Docker Deployment¶

OpenJarvis provides Docker images for both CPU-only and GPU-accelerated deployments, along with a Docker Compose configuration that bundles the API server with an Ollama inference backend.

Quick Start¶

The container binds 0.0.0.0, so an API key is required — the server refuses to start on a non-loopback address without one. Set it first:

cd deploy/docker
cp .env.example .env
echo "OPENJARVIS_API_KEY=$(jarvis auth generate-key)" > .env   # or paste your own

Then start both the API server and an Ollama backend with Docker Compose:

docker compose up -d

docker compose reads OPENJARVIS_API_KEY from .env (or your shell environment) and fails fast if it is unset. Clients must then send Authorization: Bearer <key> on /v1/* and /api/* requests.

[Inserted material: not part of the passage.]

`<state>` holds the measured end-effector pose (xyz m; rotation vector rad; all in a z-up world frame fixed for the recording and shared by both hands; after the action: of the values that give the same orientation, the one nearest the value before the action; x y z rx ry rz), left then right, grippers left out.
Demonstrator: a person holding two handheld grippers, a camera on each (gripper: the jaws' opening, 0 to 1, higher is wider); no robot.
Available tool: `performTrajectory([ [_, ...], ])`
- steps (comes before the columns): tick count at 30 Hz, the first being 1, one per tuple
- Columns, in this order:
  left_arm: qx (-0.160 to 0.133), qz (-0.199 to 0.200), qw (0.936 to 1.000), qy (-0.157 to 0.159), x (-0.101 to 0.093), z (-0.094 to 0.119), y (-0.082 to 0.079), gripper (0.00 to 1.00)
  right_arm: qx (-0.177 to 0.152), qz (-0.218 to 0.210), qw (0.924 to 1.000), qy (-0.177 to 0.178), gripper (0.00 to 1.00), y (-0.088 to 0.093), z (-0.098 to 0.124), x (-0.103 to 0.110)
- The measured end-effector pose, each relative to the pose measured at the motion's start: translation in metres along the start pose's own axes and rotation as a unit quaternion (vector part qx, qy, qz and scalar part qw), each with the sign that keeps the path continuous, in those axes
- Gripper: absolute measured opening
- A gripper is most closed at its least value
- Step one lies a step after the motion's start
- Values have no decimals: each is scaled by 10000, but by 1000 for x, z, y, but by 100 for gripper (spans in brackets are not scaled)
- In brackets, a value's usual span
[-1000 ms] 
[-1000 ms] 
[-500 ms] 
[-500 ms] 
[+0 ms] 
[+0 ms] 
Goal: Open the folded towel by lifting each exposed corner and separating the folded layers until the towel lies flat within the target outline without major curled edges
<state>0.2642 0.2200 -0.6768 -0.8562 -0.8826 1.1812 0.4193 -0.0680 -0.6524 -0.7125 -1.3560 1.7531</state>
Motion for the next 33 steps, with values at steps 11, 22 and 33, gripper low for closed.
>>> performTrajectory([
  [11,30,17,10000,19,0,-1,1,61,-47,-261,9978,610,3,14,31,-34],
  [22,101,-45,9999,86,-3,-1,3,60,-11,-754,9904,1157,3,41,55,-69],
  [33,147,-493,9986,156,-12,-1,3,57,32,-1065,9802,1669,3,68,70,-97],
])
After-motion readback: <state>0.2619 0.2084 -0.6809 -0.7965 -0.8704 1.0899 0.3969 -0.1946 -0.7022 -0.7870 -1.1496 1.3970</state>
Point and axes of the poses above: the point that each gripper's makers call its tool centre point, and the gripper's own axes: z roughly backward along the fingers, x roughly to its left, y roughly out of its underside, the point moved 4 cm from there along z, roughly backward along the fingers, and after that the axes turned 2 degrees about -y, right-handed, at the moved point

This brings up two services:

Service	Port	Description
`jarvis`	8000	OpenJarvis API server
`ollama`	11434	Ollama inference engine

Verify the server is running:

curl http://localhost:8000/health

Expected response:

{"status": "ok"}

Docker Images¶

CPU-Only Image (`Dockerfile`)¶

The default Dockerfile uses a multi-stage build based on python:3.12-slim to produce a minimal image.

Build stages:

Builder stage -- installs uv and the openjarvis[server] package (which includes FastAPI, uvicorn, and all server dependencies) from the project source.
Runtime stage -- copies only the installed Python packages and application code from the builder, keeping the final image small.

FROM python:3.12-slim AS builder

WORKDIR /app
COPY pyproject.toml README.md ./
COPY src/ src/

RUN pip install --no-cache-dir uv && \
    uv pip install --system ".[server]"

FROM python:3.12-slim

COPY --from=builder /usr/local /usr/local
COPY --from=builder /app /app
WORKDIR /app

EXPOSE 8000

ENTRYPOINT ["jarvis"]
CMD ["serve", "--host", "0.0.0.0", "--port", "8000"]

Build it manually:

docker build -t openjarvis:latest .

Run it standalone:

docker run -d -p 8000:8000 openjarvis:latest

GPU Image (`Dockerfile.gpu`)¶

The GPU image is built on nvidia/cuda:12.4.0-runtime-ubuntu22.04 and includes the CUDA 12.4 runtime libraries, enabling GPU-accelerated inference when paired with a GPU-capable engine like vLLM or SGLang.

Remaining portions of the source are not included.